··· Supplied records

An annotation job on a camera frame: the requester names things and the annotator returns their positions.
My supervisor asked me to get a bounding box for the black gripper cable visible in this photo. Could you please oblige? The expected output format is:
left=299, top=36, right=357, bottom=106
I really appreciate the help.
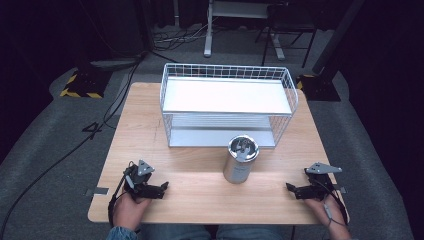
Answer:
left=107, top=161, right=136, bottom=228
left=314, top=178, right=350, bottom=231

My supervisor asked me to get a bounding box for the bundle of floor cables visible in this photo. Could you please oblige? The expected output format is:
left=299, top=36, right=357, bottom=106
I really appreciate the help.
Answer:
left=152, top=23, right=218, bottom=53

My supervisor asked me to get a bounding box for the black yellow striped stand base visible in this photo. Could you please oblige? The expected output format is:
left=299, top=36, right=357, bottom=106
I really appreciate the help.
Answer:
left=296, top=73, right=342, bottom=102
left=59, top=68, right=113, bottom=100

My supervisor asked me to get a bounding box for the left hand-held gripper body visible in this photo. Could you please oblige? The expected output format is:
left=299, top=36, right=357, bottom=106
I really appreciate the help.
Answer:
left=122, top=159, right=162, bottom=202

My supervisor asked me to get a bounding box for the dark slanted stand pole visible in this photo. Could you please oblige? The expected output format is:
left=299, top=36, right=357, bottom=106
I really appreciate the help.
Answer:
left=311, top=0, right=367, bottom=76

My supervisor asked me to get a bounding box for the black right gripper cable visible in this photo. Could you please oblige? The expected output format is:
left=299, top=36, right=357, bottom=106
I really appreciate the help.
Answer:
left=314, top=178, right=350, bottom=231

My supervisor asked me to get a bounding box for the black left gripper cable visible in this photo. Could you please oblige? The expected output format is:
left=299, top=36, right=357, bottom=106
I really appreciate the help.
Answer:
left=107, top=161, right=136, bottom=228

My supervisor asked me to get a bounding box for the person's right hand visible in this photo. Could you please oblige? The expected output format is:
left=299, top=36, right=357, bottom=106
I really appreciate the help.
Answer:
left=303, top=193, right=350, bottom=236

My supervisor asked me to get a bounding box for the person's left hand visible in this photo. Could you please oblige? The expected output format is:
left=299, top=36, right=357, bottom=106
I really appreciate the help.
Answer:
left=112, top=190, right=152, bottom=232

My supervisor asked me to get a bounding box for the long black floor cable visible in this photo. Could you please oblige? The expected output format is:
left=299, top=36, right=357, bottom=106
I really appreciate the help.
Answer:
left=0, top=54, right=148, bottom=239

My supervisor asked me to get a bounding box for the silver metal can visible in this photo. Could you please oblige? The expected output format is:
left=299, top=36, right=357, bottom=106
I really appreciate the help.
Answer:
left=222, top=134, right=261, bottom=185

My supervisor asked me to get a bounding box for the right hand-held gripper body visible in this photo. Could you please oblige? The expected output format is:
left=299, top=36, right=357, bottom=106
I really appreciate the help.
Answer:
left=299, top=162, right=343, bottom=202

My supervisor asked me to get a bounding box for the white metal desk frame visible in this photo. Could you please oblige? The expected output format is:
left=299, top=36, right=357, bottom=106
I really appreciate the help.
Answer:
left=203, top=0, right=287, bottom=61

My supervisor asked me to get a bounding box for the white wire shelf rack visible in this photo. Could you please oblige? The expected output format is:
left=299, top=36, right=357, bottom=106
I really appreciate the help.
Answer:
left=159, top=62, right=300, bottom=149

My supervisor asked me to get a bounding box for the black chair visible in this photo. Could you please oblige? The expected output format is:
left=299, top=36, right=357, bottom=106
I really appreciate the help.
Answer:
left=254, top=2, right=318, bottom=69

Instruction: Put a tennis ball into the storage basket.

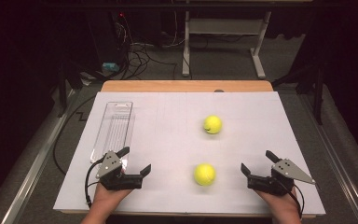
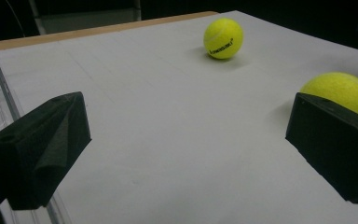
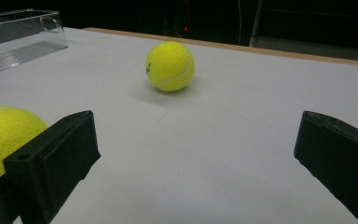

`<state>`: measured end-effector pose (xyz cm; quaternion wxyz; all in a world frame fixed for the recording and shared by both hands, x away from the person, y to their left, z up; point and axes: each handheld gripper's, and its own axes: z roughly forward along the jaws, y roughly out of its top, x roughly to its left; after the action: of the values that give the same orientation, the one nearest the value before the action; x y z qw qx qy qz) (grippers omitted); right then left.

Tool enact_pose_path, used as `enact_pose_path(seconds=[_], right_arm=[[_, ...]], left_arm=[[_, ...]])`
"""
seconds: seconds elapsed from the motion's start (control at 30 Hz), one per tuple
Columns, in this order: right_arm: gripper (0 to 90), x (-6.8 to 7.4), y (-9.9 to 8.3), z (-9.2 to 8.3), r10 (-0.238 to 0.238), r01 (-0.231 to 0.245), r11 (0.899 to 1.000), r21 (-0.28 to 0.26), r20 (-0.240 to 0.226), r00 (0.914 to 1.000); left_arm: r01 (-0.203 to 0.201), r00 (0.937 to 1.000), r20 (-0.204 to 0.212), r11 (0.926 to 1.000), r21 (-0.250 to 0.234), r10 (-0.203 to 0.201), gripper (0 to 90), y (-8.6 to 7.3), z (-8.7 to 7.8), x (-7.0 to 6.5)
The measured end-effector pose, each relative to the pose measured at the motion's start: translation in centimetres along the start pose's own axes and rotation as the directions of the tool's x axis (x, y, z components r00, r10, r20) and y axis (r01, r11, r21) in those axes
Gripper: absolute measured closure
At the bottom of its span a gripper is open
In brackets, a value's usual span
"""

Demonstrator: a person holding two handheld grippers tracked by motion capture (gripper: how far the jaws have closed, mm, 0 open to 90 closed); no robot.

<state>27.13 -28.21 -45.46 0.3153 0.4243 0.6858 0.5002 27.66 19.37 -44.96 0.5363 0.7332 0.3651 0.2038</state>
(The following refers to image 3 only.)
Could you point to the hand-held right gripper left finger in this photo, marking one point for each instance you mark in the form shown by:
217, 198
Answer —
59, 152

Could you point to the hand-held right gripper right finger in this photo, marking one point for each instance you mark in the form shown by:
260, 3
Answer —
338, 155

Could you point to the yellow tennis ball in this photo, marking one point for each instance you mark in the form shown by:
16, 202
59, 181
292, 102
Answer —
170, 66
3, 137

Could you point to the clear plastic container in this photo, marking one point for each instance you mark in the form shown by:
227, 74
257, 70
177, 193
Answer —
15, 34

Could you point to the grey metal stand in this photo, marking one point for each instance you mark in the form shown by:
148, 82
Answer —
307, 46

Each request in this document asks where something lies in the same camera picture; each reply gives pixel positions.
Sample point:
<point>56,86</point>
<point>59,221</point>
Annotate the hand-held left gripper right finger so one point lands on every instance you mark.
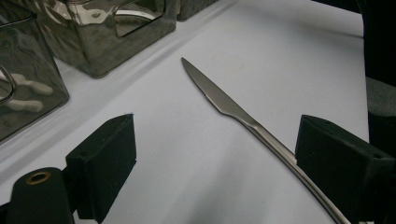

······

Task to complete> Say how many lines in the records hold the word "from", giving the number by itself.

Solution below> 2